> _WORK REQUEST_: The listing below holds pictures; exclude them. Return exactly the lines from the one with "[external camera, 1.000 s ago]" through the one with "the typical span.".

> _SUPPLIED DATA_:

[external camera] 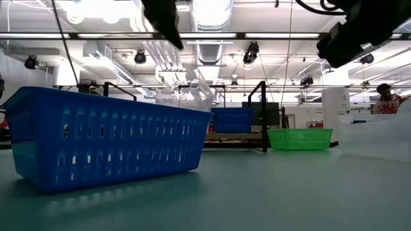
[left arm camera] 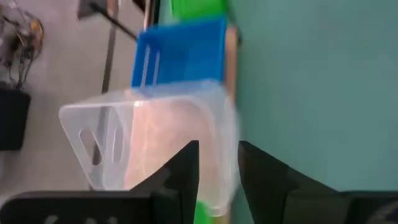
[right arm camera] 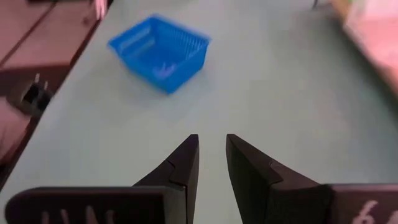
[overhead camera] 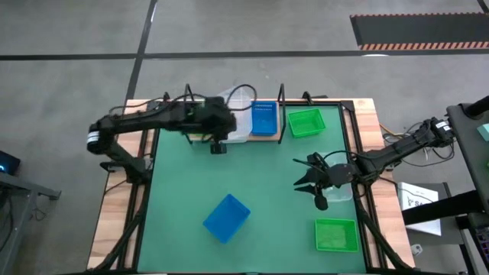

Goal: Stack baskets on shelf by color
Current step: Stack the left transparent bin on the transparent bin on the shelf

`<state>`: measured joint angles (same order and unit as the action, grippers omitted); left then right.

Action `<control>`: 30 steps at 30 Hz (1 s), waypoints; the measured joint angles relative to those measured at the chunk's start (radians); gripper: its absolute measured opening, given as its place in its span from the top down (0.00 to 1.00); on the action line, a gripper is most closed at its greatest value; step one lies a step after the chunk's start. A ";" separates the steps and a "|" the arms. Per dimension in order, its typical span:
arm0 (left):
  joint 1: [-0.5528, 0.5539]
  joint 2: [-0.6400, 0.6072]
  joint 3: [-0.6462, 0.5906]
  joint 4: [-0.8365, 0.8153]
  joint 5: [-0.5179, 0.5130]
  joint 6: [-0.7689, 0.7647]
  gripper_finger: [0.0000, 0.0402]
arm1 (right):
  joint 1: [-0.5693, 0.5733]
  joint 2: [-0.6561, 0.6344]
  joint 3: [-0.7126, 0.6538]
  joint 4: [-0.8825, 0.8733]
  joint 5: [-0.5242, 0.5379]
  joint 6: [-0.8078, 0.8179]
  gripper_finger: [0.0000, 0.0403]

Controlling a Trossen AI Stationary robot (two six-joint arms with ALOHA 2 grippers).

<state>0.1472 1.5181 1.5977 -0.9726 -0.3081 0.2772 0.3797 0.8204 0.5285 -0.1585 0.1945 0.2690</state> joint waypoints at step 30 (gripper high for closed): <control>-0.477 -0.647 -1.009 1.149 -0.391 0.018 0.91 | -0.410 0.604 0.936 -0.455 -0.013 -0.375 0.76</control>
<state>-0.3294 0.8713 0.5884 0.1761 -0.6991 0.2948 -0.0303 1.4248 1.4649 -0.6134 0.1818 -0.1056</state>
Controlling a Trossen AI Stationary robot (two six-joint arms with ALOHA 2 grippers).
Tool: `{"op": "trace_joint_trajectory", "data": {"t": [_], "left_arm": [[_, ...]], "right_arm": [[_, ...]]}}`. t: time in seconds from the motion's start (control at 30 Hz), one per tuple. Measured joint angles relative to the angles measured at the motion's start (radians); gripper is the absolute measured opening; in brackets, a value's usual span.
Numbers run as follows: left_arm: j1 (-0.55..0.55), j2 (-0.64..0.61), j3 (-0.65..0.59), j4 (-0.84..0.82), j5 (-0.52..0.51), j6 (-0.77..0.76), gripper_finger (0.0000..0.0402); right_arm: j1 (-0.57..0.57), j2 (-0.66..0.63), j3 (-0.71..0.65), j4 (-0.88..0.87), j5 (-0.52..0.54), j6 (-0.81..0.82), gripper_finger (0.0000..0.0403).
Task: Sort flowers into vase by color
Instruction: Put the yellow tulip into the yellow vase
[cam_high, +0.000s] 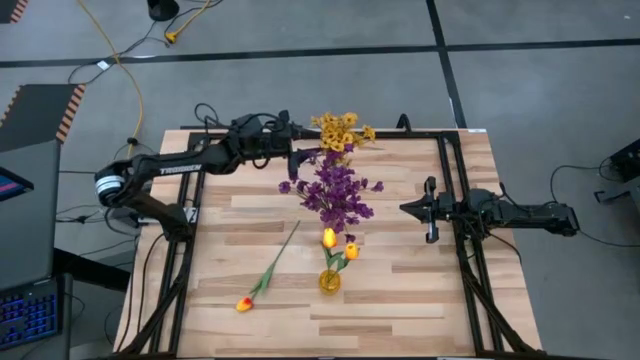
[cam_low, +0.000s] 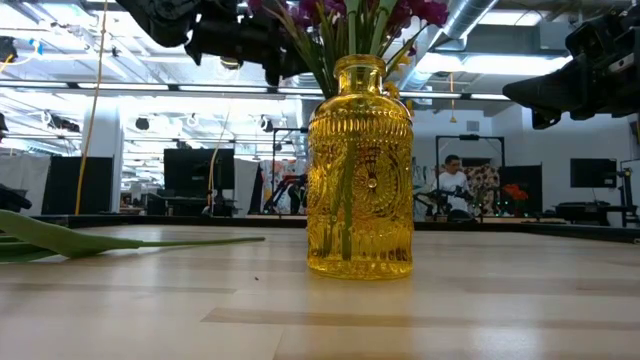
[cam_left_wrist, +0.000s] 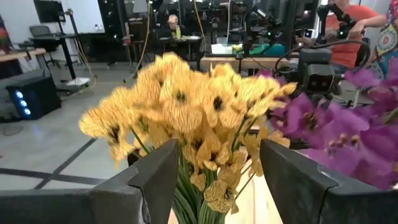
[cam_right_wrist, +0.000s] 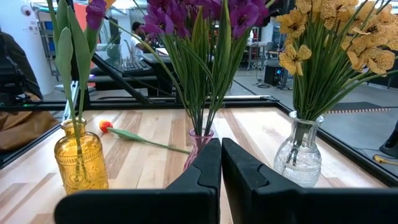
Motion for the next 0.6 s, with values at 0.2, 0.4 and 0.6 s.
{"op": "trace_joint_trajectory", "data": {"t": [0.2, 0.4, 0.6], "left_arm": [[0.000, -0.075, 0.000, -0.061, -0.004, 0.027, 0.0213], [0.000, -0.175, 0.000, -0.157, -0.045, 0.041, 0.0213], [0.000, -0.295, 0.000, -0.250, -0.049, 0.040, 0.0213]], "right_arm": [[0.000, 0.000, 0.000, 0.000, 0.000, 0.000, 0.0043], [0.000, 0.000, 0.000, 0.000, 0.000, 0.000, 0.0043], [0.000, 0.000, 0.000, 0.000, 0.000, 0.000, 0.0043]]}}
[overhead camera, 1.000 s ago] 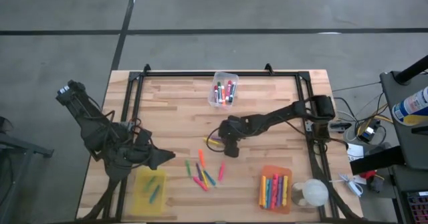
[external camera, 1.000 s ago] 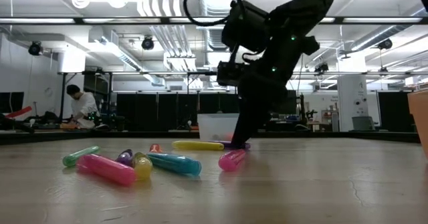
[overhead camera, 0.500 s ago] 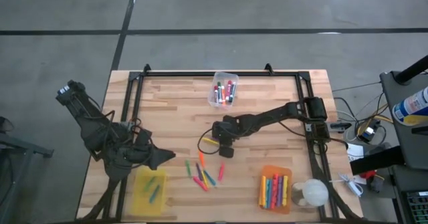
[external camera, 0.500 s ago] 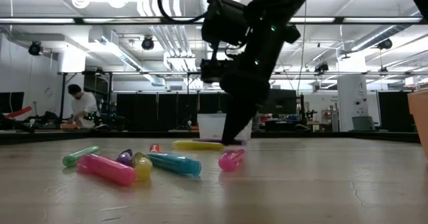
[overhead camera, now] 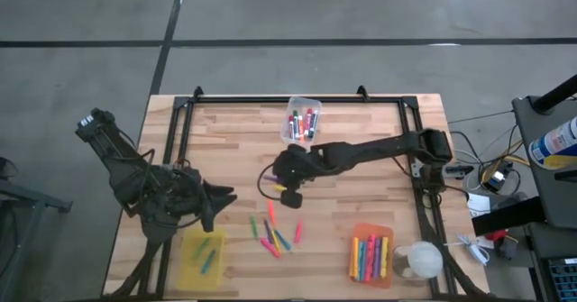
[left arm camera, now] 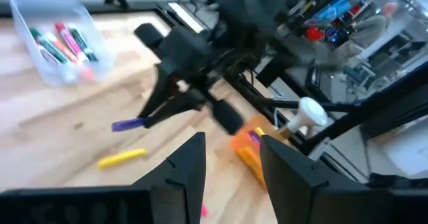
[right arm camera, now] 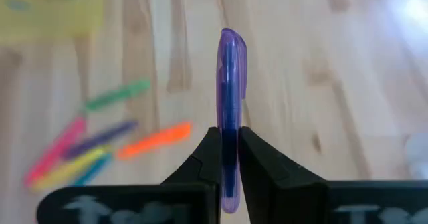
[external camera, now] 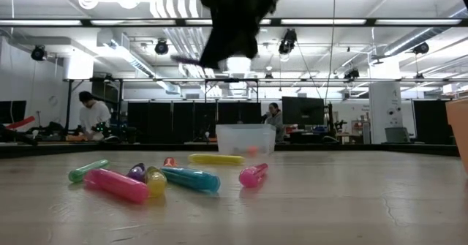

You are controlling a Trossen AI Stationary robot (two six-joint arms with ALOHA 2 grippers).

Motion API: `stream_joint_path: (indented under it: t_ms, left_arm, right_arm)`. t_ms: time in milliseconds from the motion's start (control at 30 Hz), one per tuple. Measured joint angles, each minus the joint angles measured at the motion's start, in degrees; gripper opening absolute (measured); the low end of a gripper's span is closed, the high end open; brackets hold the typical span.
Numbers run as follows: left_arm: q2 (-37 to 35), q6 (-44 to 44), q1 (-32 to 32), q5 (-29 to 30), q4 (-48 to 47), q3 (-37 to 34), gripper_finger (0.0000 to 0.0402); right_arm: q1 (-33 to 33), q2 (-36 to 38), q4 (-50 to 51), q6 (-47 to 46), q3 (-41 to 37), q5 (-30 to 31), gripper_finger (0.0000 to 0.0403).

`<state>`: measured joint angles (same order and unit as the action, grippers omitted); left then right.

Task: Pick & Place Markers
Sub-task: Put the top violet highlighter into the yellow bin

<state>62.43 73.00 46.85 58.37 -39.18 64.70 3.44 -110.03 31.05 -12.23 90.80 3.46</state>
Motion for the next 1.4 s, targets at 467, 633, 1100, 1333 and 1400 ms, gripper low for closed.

> _REPLY_:
[external camera, 1.000 s ago] 
[overhead camera, 0.500 s ago] 
[external camera, 0.500 s ago] 
[overhead camera, now] 
[left arm camera, now] 
[right arm camera, now] 
[external camera, now] 

You are controlling a Trossen AI Stationary robot (two six-joint arms with ALOHA 2 grippers).

Motion API: `stream_joint_path: (indented under it: t_ms, left_arm, right_arm)`. t_ms: time in milliseconds from the motion's start (control at 30 Hz), one per tuple. Measured joint angles, each minus the joint angles measured at the motion's start, in degrees; gripper opening absolute (measured); the low end of a gripper's span is closed, the high end open; brackets hold the typical span.

The answer was written out completely.